Python library to create multiscale Zarr pyramids for usage with zarr-layer.
Attempts to follow the GeoZarr spec.
- multiscales — pyramid structure and resolution levels
- proj: — coordinate reference system (CRS)
- spatial: — affine transform, bounding box, and dimension names
Warning: experimental
You can install the tutorial optional dependency group to run this example.
uv add 'topozarr[tutorial]'
# or
pip install 'topozarr[tutorial]'import xarray as xr
import xproj # for crs assignment
from topozarr.coarsen import create_pyramid
# Load the air_temperature Xarray tutorial dataset
ds = xr.tutorial.open_dataset('air_temperature', chunks="auto")
ds = ds.proj.assign_crs(spatial_ref="EPSG:4326")
print(ds)pyramid = create_pyramid(
ds,
levels=2,
x_dim="lon",
y_dim="lat",
method="mean", # "mean" (default) | "max" | "min" | "sum"
)
print(pyramid.encoding)
print(pyramid.dt)Use layer_hints to embed colormap and color range hints for zarr-layer directly in the pyramid metadata:
from topozarr.metadata import ZarrLayerVarConfig
pyramid = create_pyramid(
ds,
levels=2,
x_dim="lon",
y_dim="lat",
layer_hints={"air": ZarrLayerVarConfig(colormap="blues", clim=[230, 310])},
)These are written into the root zarr-layer metadata key and are optional — omitting layer_hints has no effect on the pyramid structure or encoding.
create_pyramid returns a Pyramid with two attributes: pyramid.dt (the DataTree) and pyramid.encoding (recommended chunk and shard sizes per variable per level).
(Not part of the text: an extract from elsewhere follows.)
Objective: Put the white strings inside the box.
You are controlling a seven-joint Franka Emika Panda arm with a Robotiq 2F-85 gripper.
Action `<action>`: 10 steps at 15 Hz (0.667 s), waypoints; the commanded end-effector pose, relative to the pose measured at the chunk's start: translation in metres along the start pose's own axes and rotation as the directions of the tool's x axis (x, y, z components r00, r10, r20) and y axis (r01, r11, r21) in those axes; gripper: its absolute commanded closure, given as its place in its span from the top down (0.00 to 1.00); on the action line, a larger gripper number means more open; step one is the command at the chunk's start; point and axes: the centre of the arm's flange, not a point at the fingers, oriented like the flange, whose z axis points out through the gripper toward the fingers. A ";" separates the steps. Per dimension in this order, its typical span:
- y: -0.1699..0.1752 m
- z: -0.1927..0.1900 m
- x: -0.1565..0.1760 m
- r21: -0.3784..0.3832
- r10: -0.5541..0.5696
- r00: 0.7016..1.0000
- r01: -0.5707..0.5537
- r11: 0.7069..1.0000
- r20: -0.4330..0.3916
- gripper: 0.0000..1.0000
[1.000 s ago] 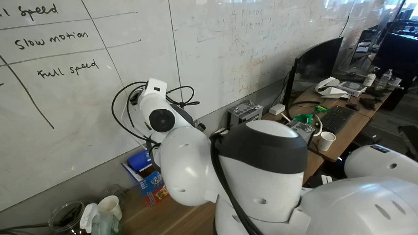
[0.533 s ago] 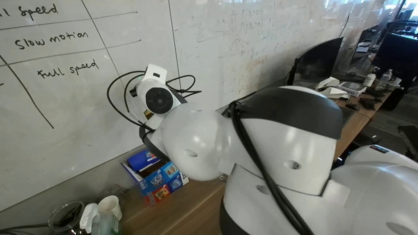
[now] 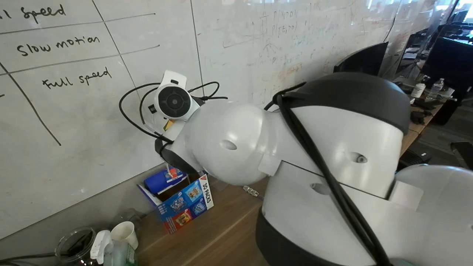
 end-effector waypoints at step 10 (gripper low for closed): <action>0.016 -0.027 0.001 0.027 -0.069 0.982 0.066 0.997 0.177 0.79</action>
Always pass pyramid.encoding as the encoding argument when writing — this is what applies the chunking strategy to the output store.
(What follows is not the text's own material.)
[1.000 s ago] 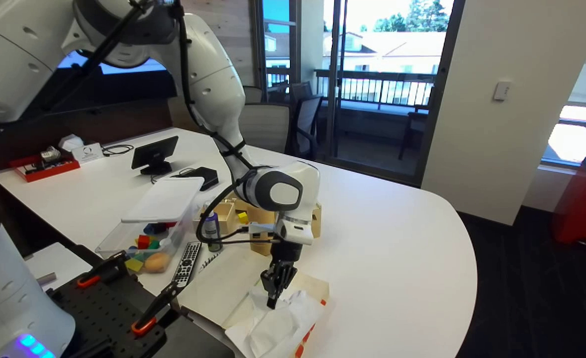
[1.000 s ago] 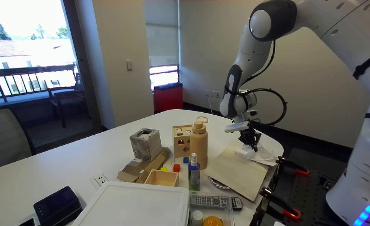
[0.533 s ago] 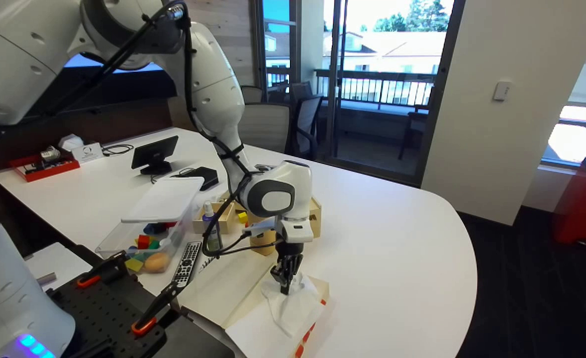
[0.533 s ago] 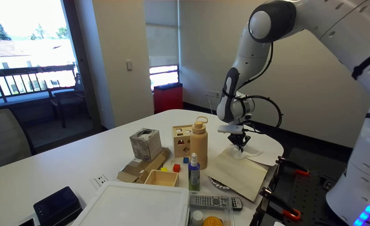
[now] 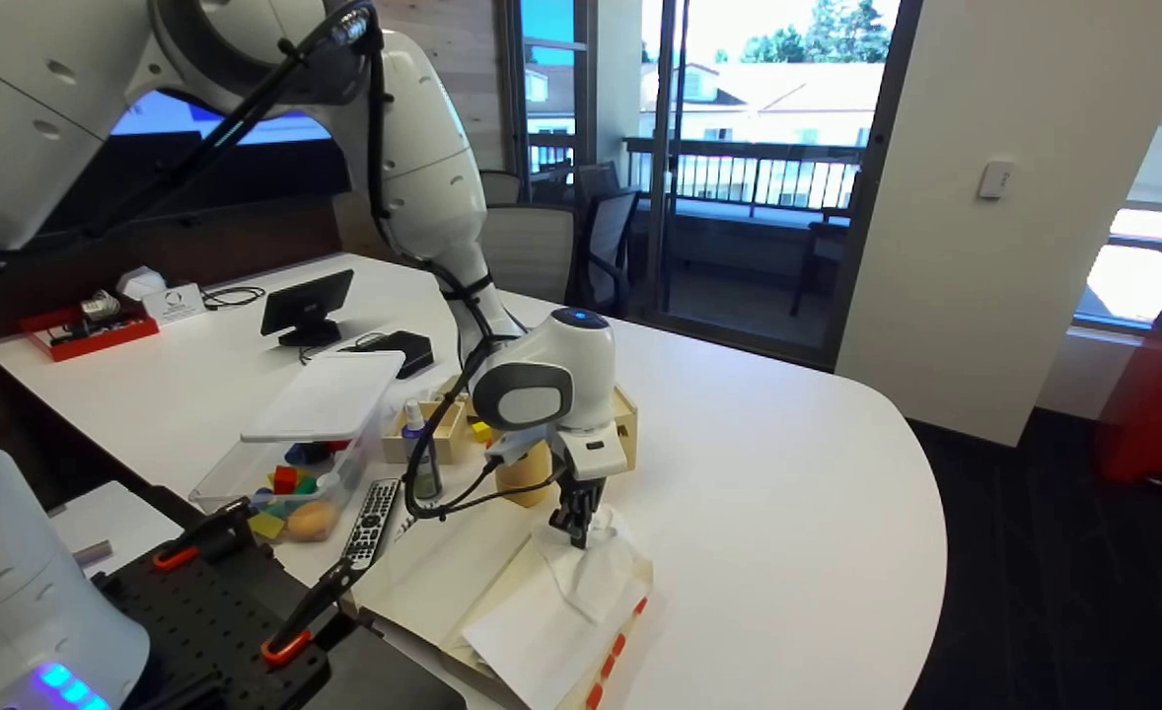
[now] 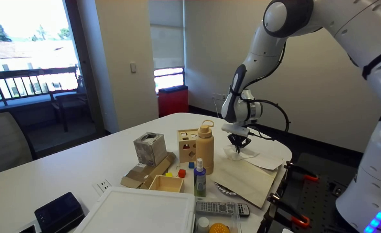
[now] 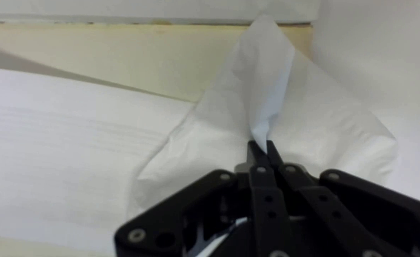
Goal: Pick the paper towel and wipe the surface of the paper then place it back down
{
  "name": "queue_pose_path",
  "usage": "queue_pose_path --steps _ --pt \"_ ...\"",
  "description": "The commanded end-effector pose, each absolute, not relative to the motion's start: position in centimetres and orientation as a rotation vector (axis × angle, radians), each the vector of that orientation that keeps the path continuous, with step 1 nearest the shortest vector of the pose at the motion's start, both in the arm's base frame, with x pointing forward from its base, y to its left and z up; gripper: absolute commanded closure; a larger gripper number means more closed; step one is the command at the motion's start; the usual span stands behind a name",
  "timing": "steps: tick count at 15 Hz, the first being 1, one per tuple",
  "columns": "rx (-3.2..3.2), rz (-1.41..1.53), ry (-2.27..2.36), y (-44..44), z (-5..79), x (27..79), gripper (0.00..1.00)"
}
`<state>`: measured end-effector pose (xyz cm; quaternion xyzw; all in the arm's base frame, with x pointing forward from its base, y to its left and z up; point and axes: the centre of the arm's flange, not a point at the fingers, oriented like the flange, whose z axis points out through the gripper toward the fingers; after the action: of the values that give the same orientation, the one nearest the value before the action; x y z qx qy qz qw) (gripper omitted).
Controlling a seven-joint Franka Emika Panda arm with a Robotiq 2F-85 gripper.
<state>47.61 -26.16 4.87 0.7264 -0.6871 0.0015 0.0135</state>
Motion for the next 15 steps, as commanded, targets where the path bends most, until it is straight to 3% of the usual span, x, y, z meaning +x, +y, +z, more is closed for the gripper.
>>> queue_pose_path --steps 1,10,15 --pt "2.293 0.026 -2.154 -25.8 7.0 46.1 1.0" --pt "2.325 0.031 -2.147 -24.0 18.5 43.7 1.0" --pt "2.434 0.288 -1.933 -20.7 27.1 45.3 1.0"
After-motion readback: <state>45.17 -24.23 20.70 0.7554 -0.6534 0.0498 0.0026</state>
# Inspect the recommended encoding before writing
print(pyramid.encoding)The heuristics target ~500KB chunks for web visualization. You can tune shard size with chunks_per_shard (default: 4, giving 16 chunks per shard and ~8MB shards). Valid values are powers of 2: 1, 2, 4, 8, 16, 32. Larger shards reduce task graph overhead when using Dask but increase memory usage.
chunks_per_shard |
chunks/shard | approx shard size |
|---|---|---|
| 1 | 1 | ~500KB |
| 4 | 16 | ~8MB (default) |
| 8 | 64 | ~32MB |
| 16 | 256 | ~128MB |
Pass chunks_per_shard=None to disable sharding entirely.
Always pass pyramid.encoding to apply the recommended chunking:
# Write to Zarr
from obstore.store import from_url
from zarr.storage import ObjectStore
store = ObjectStore(from_url(url="<your_bucket_url>", region="<your_region>"))
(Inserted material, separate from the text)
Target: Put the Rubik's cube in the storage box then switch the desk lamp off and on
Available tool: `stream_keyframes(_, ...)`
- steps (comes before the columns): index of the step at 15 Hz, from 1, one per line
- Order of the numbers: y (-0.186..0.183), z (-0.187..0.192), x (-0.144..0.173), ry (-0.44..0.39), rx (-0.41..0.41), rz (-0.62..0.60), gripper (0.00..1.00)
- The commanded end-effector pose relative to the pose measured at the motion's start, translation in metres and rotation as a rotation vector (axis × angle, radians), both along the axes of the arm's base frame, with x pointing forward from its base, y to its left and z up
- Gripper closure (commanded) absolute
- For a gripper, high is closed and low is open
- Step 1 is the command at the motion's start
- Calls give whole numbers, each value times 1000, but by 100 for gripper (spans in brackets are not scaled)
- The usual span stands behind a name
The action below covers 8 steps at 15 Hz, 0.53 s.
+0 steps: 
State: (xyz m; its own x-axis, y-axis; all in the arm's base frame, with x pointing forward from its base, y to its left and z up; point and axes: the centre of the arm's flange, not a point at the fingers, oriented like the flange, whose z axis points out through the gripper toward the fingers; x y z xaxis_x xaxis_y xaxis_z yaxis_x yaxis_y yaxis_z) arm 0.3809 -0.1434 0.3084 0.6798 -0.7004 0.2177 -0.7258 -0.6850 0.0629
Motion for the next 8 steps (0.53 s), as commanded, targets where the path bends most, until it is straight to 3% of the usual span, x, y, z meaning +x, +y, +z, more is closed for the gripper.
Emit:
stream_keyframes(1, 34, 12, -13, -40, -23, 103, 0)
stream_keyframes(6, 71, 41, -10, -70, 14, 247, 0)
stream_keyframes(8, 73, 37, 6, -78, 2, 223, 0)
pyramid.dt.to_zarr(store, mode="w", encoding=pyramid.encoding, zarr_format=3)# Write to Icechunk
import icechunk
storage = icechunk.s3_storage(bucket="<your_bucket>", prefix="<your_prefix>", from_env=True)
repo = icechunk.Repository.create(storage)
session = repo.writable_session("main")
pyramid.dt.to_zarr(session.store, mode="w", encoding=pyramid.encoding, consolidated=False)Clone the repo and install with the test dependency group:
git clone https://github.com/carbonplan/topozarr
cd topozarr
uv sync --group testRun tests:
uv run pytest -n autoRun conformance tests against the GeoZarr spec (requires the conformance group):
uv sync --group conformance
uv run pytest -n auto -m conformanceLint and format:
uv run pre-commit run --all-filesTo regenerate the demo datasets in S3 (requires AWS credentials), install the demo extra and run the build script:
uv sync --extra demo
uv run python scripts/build_demo_data.py --helpImportant
This code is licensed under the MIT License - see the LICENSE file for details.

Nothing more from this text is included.